Pricing is instructive. The XB Falcon GT sedan cost $5200, the GT Hardtop was $5316 and the Landau was $6950. Automatic transmission added $280 to the GT. The LTD commanded $7770.

Lovely Howe leather distinguished the interior from all other locally manufactured cars of 1973. But the LTD/Landau did not escape kitsch with its excessive, unconvincing fake wood. The dashboard housed a full set of instruments apart from the glaring exception of a tachometer (following Rolls-Royce practice perhaps?). Sliding chrome levers set into the thickly vinyl-upholstered centre console controlled the standard air-conditioning. Power windows and power steering cost extra on lesser Fords; they were standard in Landau.

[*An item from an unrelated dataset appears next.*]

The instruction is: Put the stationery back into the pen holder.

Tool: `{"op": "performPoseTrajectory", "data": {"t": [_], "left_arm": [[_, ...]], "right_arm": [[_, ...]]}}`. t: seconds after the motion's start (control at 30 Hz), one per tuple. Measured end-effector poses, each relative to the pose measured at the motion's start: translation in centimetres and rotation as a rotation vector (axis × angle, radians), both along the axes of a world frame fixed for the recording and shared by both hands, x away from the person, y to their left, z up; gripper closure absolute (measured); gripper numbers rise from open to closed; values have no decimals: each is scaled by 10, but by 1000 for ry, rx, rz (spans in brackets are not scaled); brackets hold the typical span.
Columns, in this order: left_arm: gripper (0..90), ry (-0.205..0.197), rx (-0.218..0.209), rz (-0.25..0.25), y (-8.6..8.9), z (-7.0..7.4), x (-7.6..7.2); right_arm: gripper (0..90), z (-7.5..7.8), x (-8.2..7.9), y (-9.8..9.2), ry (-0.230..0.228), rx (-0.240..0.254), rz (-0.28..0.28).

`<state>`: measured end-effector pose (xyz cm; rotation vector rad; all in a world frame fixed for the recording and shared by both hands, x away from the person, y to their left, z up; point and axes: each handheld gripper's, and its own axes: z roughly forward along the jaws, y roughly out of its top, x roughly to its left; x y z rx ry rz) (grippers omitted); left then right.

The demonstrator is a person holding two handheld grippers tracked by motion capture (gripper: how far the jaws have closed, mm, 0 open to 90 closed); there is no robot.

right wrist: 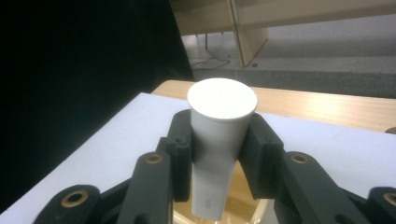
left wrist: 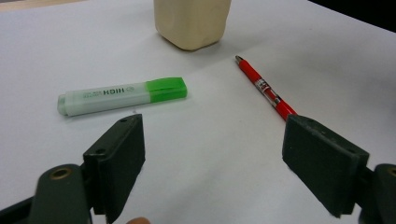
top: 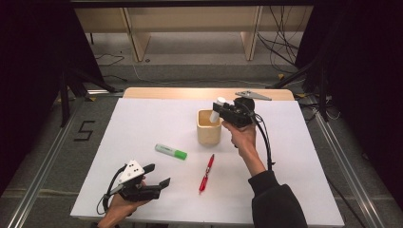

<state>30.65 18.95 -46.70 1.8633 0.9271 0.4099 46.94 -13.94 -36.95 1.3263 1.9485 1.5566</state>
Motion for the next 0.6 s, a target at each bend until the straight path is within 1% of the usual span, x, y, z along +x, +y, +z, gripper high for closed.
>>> {"op": "performPoseTrajectory", "data": {"t": [0.1,0.3,0.6], "left_arm": [[208,0,-8,3,0,0,0],[209,-1,-8,3,0,0,0],[210,-1,-8,2,0,1,0]], "right_arm": [[675,-4,3,3,12,-22,-5],[675,-10,7,5,28,-44,-10],[674,-16,9,10,38,-77,-3]]}}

There was an electrically heated rear window, deep pile carpets (even in the boot) and fully reclining front seats. Wide (by 1973 standards) ER70 15 radials were standard. The wheel covers remind us that by 1973 there was little expectation of alloy wheels and the road test in the January 1974 edition of Wheels implies that $34 was a big expense if you lost one of these ‘wild’ items.

Collectors will now pay plenty for a Landau, but a Falcon GT Hardtop will always be worth more. Perhaps it would have been wiser to have added LTD luxuries to a premium version of the XB GT Hardtop?